* **Description of the task**:
Nothing below is to be printed except the lines between the line holding "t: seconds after" and the line holding "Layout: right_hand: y", inclusive, each exactly as it appears.

* **Dataset section**:
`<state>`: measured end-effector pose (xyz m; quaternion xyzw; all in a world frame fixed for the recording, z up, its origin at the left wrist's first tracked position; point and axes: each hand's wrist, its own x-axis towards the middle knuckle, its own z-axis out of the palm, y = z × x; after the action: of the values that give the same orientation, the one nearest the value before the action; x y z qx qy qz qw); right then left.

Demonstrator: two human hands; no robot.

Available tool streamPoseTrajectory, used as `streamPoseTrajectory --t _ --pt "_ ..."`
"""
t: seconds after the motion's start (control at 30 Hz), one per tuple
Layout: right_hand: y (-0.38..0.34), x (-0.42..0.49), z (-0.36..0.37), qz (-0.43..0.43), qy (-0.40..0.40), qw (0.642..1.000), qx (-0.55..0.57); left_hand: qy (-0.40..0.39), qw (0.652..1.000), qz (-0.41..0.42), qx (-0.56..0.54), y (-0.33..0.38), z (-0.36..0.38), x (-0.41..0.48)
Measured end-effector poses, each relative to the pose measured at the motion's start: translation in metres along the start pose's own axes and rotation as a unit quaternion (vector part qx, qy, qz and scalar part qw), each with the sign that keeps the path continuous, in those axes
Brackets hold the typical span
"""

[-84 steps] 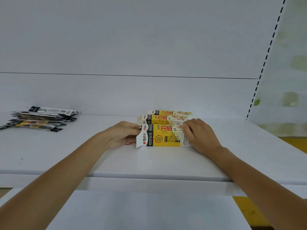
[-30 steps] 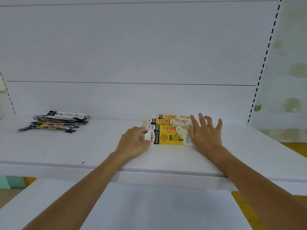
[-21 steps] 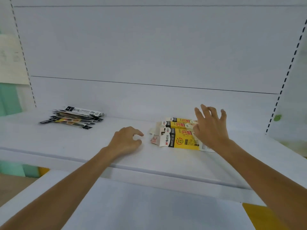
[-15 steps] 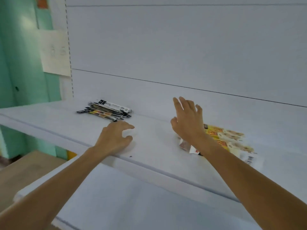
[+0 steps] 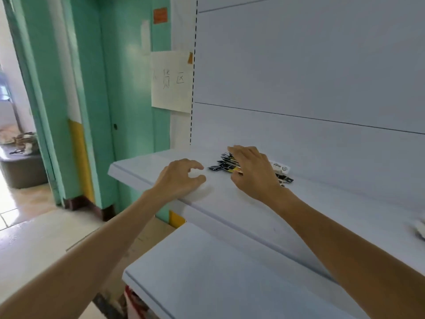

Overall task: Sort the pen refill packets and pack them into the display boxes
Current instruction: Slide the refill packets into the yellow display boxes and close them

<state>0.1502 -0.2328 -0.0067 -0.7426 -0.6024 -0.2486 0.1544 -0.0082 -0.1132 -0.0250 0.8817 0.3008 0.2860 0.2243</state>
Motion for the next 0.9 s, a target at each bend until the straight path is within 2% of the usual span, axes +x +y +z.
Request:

* **Reply**:
t: seconds after the motion's start (control at 30 Hz), one per tuple
Layout: right_hand: y (-0.38..0.34), x (-0.42..0.49), z (-0.36..0.37), qz (-0.43..0.43), qy (-0.40..0.40), qw (0.642..1.000), qx (-0.55..0.57); left_hand: qy (-0.40..0.39), qw (0.652..1.000), qz (-0.41..0.42), qx (-0.56..0.54), y (-0.33..0.38), z (-0.36..0.38), x (-0.41..0.48)

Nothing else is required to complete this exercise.